Santa Monica had the highest occupancy rate of any other city in the region monitored by Colliers PKF with 83.6 percent. The closest was the area near LAX with 80.75 percent. Room rates in Santa Monica were also near the top. Beverly Hills was the most expensive, with $360.46.

City Hall received just over $31 million in 2008-09 and 2007-08 in tax revenue generated by hotel stays.

Experts predict a more robust 2011 with planners anticipating an increase in attendance at their events, according to Colliers PFK. Some are predicting some limited growth in the number of events planned. Fifty percent of planners surveyed said that the economy is no longer affecting their choice of destinations and meeting venues.

Santa Monica Convention and Visitors Bureau president Misti Kerns credits Santa Monica’s rebound to the hotel managers who did not panic and dramatically reduce rates, instead choosing to maintain quality services while offering smaller discounts or incentives.

“They had a plan and followed it through. Now it’s paying off,” said Kerns, whose bureau operates on a budget of $2.4 million and is responsible for attracting guests to Santa Monica. The CVB is funded by taxpayers.

Wolfgang Jonas, general manager at the Fairmont Miramar Hotel and Bungalows, one of Santa Monica’s largest and most luxurious, said lowering rates significantly makes it more difficult to increase them when conditions improve, creating a more sluggish recovery.

“You’re really going uphill,” Jonas said. “People will always be expecting those lower rates.”

Jonas said January was a good month and February is looking that way also as more corporate travelers return.

“We’re very excited about that,” he said.

The Santa Monica Convention and Visitors Bureau told the Daily Press that Australia and New Zealand combined have passed the U.K. as the top market for Santa Monica, with nearly 13 percent of all international visitors here coming from those two countries.

“We’ve been in the market longer than others and it has paid off for us,” Kerns said. “Australians are English speaking, their seasons are opposite ours and they find our lifestyle appealing. And our destination delivers.”

Recently, a team from the CVB and local hotels visited Australia and New Zealand to maintain strong ties as the bureau charts a new course. The CVB now has its sights set on India and Brazil, two emerging markets with economies that are growing.

Still a concern for Kerns is the increase in domestic travelers. They now account for 52 percent of all visitors to Santa Monica compared to 48 percent international. Kerns said the CVB has worked to have a 60-40 mix in favor of foreign travelers because they tend to stay longer, spend more and rely on public transit.

“You have to have both to be successful,” she said.

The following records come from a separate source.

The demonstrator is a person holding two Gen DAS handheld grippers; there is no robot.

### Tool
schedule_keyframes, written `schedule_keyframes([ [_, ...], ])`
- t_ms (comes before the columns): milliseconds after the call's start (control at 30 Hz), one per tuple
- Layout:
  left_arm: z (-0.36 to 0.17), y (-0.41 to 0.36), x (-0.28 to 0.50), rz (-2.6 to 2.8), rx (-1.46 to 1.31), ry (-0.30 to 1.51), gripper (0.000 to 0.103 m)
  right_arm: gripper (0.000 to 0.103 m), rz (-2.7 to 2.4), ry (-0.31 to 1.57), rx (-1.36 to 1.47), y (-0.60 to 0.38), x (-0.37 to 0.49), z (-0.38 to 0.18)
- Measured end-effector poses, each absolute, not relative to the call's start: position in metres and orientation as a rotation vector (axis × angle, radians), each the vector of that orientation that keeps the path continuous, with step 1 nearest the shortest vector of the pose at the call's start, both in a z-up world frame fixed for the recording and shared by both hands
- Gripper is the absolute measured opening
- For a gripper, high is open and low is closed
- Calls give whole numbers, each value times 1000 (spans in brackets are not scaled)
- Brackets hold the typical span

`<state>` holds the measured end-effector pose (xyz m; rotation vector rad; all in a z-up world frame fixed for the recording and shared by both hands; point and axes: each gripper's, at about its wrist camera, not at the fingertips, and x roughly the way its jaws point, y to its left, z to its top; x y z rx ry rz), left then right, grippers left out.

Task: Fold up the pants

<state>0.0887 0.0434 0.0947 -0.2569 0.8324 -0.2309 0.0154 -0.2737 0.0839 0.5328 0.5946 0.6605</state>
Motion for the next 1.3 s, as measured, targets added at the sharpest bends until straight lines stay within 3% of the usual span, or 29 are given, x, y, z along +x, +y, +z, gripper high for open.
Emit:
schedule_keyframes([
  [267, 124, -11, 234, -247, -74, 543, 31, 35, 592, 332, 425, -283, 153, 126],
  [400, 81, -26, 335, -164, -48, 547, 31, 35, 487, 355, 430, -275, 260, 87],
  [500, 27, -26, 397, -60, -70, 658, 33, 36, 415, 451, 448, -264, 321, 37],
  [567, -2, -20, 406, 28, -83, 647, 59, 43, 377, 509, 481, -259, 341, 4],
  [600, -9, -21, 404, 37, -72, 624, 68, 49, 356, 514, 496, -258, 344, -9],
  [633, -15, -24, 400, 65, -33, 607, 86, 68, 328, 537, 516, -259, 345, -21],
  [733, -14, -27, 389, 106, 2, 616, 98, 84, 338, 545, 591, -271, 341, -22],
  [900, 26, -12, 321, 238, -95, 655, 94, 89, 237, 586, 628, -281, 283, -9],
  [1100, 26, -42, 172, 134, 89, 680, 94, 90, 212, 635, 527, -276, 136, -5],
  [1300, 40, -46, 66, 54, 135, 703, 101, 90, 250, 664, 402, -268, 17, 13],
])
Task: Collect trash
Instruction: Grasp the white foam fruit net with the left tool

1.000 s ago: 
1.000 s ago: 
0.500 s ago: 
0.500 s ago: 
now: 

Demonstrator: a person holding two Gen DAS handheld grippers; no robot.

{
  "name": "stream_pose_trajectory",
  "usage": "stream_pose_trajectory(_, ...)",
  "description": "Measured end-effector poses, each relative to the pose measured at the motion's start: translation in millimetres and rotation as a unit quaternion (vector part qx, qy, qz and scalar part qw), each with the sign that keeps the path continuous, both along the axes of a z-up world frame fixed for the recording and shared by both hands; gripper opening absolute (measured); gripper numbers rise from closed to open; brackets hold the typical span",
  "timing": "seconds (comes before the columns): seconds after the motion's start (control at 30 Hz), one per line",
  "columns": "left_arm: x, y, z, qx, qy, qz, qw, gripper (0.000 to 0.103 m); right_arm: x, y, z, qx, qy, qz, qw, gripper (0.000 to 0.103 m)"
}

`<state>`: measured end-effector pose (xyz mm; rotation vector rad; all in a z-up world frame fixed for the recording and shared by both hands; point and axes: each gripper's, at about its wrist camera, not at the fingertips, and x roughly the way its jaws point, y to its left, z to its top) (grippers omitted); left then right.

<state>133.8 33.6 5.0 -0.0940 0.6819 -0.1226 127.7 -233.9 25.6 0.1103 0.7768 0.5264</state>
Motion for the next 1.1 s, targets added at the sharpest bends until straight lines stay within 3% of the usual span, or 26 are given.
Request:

Another goal of the bureau is to increase the number of jobs supported by tourism locally. Before Sept. 11, 2001, there were roughly 16,000 jobs supported by tourism. That number has since dropped to 9,725, Kerns said.

“We still have a ways to go, but we’re optimistic,” Kerns said.

The re-opening of Santa Monica Place is a plus and should attract more tourists to the area, Kerns said, and a new hotel on Ocean Avenue is scheduled to go online this summer, complete with two new restaurants, spa and fitness center.

Kerns said another boost could come from the federal level in the form of the nonprofit Corporation for Travel Promotion, which will promote travel to the United States and communicate and improve the entry process so that visitors have an easier time getting visas. The corporation is funded by private donations and matching funds from a new fee collected from foreign travelers to the U.S.

According to a report released in February 2010 by U.S. Travel Association/Oxford Economics found that the nation’s failure to keep pace with growth in international long-haul travel worldwide cost the U.S. economy $509 billion in lost spending and 441,000 jobs.